On Friday, Americans United for Life filed four “friend of the court” briefs in the Ninth Circuit Court of Appeals, supporting the U.S. Department of Health and Human Services (HHS) Title X rule finalized and published in March.

Title X of the Public Health Service Act, which was enacted to provide financial support for health care organizations offering family planning services, statutorily prohibits Title X funds from going to programs that use or promote abortion as a method of family planning.
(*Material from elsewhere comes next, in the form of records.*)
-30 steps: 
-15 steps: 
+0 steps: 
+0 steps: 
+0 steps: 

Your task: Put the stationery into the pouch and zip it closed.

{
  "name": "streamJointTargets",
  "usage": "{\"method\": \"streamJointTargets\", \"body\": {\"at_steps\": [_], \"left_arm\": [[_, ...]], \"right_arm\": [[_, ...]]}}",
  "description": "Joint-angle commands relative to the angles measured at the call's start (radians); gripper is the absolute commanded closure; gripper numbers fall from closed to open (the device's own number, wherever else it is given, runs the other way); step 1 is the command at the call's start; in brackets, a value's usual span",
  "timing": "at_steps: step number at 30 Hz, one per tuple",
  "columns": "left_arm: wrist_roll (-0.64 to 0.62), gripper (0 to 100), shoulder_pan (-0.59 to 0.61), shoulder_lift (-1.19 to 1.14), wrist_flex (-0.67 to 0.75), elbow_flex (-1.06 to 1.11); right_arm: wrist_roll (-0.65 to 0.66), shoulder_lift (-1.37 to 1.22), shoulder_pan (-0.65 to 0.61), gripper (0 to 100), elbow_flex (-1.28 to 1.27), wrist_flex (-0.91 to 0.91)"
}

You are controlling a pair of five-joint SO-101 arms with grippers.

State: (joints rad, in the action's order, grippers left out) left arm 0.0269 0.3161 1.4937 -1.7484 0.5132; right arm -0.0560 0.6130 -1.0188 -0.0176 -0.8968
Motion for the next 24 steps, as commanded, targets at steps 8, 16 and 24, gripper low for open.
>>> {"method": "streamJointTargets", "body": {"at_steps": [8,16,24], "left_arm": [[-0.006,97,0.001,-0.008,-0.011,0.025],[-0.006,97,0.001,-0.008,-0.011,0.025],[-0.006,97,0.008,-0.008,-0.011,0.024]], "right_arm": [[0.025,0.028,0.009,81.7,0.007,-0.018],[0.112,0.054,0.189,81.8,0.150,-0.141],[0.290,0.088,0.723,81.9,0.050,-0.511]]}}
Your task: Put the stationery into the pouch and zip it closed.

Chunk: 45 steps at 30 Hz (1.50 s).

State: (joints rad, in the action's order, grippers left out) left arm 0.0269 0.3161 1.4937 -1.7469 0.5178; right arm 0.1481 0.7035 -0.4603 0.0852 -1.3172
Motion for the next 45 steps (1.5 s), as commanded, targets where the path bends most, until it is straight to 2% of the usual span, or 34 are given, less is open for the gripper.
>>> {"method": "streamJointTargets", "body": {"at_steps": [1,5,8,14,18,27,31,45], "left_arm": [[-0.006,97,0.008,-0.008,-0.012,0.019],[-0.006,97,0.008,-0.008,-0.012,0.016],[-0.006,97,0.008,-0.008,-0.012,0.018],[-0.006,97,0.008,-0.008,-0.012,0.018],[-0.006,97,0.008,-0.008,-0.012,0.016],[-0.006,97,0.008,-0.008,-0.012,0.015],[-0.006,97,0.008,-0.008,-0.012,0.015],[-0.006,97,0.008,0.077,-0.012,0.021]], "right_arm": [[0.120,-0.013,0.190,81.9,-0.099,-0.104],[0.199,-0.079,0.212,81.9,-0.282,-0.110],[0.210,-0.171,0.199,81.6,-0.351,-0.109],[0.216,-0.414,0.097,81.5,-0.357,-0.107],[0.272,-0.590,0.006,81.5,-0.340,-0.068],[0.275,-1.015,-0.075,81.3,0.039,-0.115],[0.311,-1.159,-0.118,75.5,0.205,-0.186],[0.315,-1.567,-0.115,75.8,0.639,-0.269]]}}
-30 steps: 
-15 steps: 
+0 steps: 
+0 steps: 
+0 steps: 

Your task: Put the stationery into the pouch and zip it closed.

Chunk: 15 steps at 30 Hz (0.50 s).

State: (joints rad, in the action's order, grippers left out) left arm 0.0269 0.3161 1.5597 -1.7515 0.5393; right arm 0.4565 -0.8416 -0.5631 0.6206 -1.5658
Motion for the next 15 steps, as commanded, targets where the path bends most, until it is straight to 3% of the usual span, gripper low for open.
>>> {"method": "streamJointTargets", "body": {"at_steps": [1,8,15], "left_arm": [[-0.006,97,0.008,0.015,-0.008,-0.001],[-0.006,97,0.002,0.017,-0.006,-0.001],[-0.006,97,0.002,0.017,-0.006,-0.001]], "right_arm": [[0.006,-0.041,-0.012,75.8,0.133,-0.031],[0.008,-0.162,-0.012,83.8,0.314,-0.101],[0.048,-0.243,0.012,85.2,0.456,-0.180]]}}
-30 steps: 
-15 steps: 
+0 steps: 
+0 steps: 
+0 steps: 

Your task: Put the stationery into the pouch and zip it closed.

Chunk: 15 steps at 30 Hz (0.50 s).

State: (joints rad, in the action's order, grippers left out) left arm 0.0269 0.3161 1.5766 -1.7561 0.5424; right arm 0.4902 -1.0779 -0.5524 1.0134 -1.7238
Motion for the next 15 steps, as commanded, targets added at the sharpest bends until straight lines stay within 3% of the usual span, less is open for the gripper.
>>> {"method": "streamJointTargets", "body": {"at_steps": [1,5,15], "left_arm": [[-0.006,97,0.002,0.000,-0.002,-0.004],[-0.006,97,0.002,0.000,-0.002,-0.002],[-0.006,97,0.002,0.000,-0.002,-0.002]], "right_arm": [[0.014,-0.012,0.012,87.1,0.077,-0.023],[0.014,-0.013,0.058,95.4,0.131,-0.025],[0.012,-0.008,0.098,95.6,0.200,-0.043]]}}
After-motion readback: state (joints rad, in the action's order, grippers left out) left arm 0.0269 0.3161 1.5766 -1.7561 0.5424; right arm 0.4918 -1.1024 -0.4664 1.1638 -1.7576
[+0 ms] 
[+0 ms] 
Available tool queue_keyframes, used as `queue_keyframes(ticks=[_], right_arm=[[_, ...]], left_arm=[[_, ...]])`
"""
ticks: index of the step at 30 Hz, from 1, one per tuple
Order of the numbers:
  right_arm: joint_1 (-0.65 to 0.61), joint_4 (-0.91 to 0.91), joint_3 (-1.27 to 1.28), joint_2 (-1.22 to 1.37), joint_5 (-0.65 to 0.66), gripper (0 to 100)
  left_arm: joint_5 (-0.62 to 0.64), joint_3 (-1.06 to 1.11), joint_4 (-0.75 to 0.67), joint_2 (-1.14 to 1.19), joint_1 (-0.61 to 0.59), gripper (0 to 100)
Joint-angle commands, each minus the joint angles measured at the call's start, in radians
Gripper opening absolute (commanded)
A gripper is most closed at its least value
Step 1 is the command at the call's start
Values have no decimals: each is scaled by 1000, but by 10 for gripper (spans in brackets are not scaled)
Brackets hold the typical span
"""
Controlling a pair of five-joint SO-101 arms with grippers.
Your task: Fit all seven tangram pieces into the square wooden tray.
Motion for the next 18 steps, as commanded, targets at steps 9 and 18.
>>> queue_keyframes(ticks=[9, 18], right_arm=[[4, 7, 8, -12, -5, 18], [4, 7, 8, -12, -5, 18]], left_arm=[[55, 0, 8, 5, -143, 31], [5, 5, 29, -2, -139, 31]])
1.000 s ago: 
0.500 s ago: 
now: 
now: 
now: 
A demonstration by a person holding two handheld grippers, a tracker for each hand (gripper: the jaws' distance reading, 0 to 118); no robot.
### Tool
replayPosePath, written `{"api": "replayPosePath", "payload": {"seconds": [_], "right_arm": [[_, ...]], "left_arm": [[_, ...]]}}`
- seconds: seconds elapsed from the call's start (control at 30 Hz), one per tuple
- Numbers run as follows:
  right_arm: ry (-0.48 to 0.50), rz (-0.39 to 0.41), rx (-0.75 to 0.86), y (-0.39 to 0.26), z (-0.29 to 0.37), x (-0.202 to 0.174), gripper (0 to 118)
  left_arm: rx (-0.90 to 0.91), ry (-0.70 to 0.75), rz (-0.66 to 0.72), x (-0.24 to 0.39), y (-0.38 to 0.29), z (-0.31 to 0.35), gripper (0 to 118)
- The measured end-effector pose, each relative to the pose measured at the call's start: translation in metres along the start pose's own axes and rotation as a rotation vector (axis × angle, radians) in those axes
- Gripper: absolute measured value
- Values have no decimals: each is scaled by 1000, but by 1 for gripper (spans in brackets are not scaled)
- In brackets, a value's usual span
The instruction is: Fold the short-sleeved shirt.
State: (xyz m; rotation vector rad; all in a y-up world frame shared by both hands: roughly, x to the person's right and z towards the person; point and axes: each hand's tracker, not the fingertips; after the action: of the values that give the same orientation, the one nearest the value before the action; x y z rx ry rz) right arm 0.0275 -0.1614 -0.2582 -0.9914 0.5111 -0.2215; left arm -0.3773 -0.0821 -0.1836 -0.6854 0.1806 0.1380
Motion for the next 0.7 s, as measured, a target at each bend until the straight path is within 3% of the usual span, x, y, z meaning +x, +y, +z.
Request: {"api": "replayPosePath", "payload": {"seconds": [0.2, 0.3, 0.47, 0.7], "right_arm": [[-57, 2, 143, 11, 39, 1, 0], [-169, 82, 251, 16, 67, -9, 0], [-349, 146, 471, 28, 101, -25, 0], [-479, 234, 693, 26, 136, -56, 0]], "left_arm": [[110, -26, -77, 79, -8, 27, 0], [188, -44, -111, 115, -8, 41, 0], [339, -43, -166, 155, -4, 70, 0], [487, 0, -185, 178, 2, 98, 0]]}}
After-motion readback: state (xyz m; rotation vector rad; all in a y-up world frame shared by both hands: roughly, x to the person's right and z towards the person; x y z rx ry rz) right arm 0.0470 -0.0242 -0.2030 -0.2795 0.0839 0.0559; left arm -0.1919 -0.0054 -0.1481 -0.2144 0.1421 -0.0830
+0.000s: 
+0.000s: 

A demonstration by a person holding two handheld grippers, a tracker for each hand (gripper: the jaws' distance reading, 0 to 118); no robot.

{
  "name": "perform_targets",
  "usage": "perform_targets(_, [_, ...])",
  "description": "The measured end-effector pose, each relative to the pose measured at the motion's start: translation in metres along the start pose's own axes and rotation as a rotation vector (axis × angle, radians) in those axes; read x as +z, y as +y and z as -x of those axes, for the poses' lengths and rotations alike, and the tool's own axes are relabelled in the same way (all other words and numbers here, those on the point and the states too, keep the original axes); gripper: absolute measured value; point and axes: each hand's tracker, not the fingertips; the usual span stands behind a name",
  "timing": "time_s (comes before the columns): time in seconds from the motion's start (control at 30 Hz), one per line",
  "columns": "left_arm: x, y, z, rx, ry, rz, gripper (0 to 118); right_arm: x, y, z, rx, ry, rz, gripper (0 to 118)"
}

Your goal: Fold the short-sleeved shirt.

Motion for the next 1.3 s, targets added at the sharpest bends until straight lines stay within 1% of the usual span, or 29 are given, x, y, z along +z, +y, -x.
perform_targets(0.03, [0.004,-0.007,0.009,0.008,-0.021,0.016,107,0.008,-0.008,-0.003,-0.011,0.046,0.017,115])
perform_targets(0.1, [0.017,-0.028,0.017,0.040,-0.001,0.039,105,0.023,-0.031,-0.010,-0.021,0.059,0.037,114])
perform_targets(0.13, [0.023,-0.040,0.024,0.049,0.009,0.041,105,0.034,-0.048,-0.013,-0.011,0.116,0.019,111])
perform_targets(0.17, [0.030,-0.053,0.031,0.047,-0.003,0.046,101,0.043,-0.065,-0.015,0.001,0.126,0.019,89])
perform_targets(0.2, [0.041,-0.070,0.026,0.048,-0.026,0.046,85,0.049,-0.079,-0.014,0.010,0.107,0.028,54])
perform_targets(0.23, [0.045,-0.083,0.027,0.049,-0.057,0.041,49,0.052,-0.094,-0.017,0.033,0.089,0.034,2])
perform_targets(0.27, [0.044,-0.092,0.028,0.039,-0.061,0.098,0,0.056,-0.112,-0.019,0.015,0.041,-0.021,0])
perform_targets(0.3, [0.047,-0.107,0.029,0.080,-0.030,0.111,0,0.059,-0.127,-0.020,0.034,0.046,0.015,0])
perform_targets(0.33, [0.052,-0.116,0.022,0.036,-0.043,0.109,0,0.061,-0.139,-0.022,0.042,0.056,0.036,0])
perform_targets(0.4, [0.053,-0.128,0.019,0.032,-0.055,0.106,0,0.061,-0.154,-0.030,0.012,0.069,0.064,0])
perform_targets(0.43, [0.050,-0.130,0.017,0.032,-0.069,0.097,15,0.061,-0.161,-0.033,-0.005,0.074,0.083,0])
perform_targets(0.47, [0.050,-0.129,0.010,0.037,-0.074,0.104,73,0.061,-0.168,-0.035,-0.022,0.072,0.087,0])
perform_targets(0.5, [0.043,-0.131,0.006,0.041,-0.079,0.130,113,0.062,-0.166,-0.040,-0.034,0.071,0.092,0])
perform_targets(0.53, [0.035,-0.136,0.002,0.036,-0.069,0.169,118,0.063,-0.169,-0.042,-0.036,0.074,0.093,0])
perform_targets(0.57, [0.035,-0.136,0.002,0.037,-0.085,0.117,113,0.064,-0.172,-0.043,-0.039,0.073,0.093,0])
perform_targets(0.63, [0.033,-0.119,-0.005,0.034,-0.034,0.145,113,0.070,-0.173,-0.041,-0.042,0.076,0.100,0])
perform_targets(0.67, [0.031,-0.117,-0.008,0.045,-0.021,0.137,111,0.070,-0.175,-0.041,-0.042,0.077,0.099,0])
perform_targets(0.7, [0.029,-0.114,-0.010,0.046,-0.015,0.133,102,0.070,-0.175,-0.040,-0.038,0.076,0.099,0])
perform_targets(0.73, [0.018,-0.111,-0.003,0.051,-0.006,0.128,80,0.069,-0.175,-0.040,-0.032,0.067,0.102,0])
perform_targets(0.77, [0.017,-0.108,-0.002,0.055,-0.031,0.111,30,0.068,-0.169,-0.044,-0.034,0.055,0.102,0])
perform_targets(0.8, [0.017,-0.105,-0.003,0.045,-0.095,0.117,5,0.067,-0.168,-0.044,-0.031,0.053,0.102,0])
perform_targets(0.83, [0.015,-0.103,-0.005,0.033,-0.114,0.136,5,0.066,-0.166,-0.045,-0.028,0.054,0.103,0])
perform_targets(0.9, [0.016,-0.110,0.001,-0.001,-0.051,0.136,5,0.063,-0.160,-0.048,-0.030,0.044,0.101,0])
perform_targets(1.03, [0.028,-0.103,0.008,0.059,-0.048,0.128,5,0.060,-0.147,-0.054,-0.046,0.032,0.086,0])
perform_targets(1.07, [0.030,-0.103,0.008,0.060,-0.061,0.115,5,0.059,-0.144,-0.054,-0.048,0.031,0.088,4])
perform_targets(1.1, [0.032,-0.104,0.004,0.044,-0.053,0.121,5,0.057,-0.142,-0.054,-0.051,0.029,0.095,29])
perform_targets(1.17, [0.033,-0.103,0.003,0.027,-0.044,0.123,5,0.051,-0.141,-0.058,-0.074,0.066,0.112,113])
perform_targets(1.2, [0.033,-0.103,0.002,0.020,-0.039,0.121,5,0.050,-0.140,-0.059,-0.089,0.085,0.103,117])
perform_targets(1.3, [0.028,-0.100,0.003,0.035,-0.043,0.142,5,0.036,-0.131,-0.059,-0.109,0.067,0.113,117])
Last year, HHS proposed a rule to increase compliance with Title X’s statutory mandates by requiring program participants to maintain physical and financial separation between their abortion services and Title X projects, as well as prohibiting direct abortion counseling and abortion referrals. AUL submitted a comment in support of the proposed rule, popularly known as the “Protect Life Rule.”

The rule was scheduled to go into effect on May 3rd, but eight different pro-abortion groups filed legal challenges against the final Title X rule, including two challenges in California, two in Oregon, and two in Washington. Each of the district court judges in California, Oregon, and Washington issued an order temporarily stopping the rule from going into effect. HHS appealed to the Ninth Circuit, asking the court to reverse the three orders in four separate cases. AUL filed briefs in each of the four cases: California v. AzarEssential Access Health v. AzarOregon v. Azar, and Washington v. Azar

AUL’s briefs point out that all of the plaintiffs in the cases voice numerous complaints about how the Protect Life Rule will impede access to abortion, and explain that these complaints reveal that the plaintiffs’ real problem is with Title X’s underlying statutory prohibition against abortion as a method of family planning.

“It is shocking that despite Title X’s statutory exclusion of abortion from the scope of Title X projects and funding, plaintiffs in the California, Oregon, and Washington Title X legal challenges all complain about how the rule will impede access to abortion,” said Rachel Morrison, AUL Litigation Counsel. “If Plaintiffs leave Title X as they threaten to do, it will be because they are choosing abortion over Title X services, not because the rule is forcing them out.”